_WHAT IS REQUIRED_
Every line below should be copied out exactly.

——

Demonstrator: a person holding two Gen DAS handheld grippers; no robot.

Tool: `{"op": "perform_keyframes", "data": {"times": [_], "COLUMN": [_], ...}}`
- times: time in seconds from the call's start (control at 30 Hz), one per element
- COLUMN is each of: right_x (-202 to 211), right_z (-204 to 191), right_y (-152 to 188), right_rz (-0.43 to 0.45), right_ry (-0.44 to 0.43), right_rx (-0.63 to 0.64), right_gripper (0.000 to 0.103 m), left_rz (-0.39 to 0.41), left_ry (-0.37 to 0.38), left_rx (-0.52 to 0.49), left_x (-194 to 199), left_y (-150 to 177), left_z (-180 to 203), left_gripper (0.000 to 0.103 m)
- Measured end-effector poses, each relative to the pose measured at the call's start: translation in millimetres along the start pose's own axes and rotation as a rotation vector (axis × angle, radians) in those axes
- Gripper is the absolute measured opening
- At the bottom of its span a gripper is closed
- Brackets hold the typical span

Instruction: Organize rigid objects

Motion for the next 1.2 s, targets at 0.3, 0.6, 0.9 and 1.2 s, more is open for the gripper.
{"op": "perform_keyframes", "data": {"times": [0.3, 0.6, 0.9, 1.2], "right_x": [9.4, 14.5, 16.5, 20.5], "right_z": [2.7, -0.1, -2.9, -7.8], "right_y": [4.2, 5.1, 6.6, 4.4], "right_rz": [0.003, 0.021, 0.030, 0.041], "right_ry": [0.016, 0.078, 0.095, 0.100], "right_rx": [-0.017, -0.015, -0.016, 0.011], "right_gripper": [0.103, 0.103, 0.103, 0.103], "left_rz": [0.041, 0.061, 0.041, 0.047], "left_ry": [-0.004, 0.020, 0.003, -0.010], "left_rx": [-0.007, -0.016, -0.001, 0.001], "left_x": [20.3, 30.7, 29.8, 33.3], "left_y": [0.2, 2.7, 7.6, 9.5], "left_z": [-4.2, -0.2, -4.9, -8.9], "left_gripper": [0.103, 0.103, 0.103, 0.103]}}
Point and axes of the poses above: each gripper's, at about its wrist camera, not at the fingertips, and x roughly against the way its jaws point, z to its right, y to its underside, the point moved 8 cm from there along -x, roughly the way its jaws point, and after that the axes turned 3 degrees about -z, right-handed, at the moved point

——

_YOUR SOLUTION_
Demonstrator: a person holding two Gen DAS handheld grippers; no robot.

Tool: `{"op": "perform_keyframes", "data": {"times": [_], "COLUMN": [_], ...}}`
- times: time in seconds from the call's start (control at 30 Hz), one per element
- COLUMN is each of: right_x (-202 to 211), right_z (-204 to 191), right_y (-152 to 188), right_rz (-0.43 to 0.45), right_ry (-0.44 to 0.43), right_rx (-0.63 to 0.64), right_gripper (0.000 to 0.103 m), left_rz (-0.39 to 0.41), left_ry (-0.37 to 0.38), left_rx (-0.52 to 0.49), left_x (-194 to 199), left_y (-150 to 177), left_z (-180 to 203), left_gripper (0.000 to 0.103 m)
- Measured end-effector poses, each relative to the pose measured at the call's start: translation in millimetres along the start pose's own axes and rotation as a rotation vector (axis × angle, radians) in those axes
- Gripper is the absolute measured opening
- At the bottom of its span a gripper is closed
- Brackets hold the typical span

Instruction: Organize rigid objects

Motion for the next 1.2 s, targets at 0.3, 0.6, 0.9 and 1.2 s, more is open for the gripper.
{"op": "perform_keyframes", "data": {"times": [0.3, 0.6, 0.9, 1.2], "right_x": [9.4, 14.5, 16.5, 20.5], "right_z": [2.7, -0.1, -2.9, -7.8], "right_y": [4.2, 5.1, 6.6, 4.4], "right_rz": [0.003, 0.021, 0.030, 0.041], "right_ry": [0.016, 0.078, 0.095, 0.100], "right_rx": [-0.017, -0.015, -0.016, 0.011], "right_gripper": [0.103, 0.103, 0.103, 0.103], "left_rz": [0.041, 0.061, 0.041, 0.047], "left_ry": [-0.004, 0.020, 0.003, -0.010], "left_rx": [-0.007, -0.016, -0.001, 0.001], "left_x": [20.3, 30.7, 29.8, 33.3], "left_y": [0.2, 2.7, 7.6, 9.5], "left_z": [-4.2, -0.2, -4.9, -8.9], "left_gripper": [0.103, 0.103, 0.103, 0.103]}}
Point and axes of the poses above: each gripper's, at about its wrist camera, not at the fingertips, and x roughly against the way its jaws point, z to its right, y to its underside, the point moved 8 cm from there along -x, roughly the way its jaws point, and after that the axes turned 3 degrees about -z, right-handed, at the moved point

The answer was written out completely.